Preventing problem behaviors such as substance use, sexual risk behaviors, and violence, as well as promoting positive health behaviors such as physical activity and quality dietary intake, is critical to improving the nation's health. This is particularly true in adolescence, a developmental period when these behaviors tend to cluster together.1 Behaviors such as substance use, physical inactivity, violence, and unsafe sexual behaviors are among the leading causes of preventable death among youth and tend to begin in adolescence.1,2
Youth with behavioral health challenges such as these face the sequelae of increased risk that include lifelong health and social problems; the prevention of behavioral health disorders can avert a negative developmental trajectory.

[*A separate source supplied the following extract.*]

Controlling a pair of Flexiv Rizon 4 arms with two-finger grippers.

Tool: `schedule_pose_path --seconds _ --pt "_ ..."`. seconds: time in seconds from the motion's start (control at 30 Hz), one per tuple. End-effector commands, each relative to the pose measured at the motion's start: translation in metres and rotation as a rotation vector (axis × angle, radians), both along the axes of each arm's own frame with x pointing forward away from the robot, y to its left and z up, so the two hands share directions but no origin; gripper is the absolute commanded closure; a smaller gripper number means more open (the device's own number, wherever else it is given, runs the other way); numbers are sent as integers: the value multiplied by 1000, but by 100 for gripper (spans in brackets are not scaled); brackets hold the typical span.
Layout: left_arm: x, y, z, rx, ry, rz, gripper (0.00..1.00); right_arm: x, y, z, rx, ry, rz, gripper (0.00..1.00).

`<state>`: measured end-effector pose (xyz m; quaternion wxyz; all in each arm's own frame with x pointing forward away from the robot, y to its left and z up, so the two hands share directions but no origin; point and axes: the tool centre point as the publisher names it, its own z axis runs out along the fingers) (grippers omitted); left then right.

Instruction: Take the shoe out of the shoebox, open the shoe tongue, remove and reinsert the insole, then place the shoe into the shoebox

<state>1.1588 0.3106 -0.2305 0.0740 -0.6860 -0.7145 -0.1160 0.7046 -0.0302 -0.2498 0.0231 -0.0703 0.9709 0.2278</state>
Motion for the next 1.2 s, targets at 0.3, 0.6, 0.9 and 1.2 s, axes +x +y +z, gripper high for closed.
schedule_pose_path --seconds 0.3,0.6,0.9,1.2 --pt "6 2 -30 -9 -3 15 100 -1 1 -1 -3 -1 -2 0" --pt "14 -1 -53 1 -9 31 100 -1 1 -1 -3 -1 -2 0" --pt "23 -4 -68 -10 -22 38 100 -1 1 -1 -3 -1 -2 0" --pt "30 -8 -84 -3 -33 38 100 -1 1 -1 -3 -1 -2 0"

Although there is a need for prevention, the research literature has documented a lack of focus on prevention and a concentration on treatment within mental health systems. Involving multiple systems within the community, beyond mental health systems, is necessary.3
Increasingly, primary care settings are becoming the entry point through which parents bring youth with behavioral health concerns; these settings are potentially less stigmatizing for youth and families and may more openly facilitate exploration of behavioral health issues than a mental health setting.3 Internet-based (i.e., e-health) interventions within these settings offer the needed flexibility to eliminate barriers for both the participant and primary care staff. Innovative modalities such as those provided by e-health interventions may help reach youth and families. Further, e-health interventions for which efficacy and effectiveness is well established offer the opportunity of providing evidence-based practices to families who otherwise would not receive them, in a cost-effective and convenient manner.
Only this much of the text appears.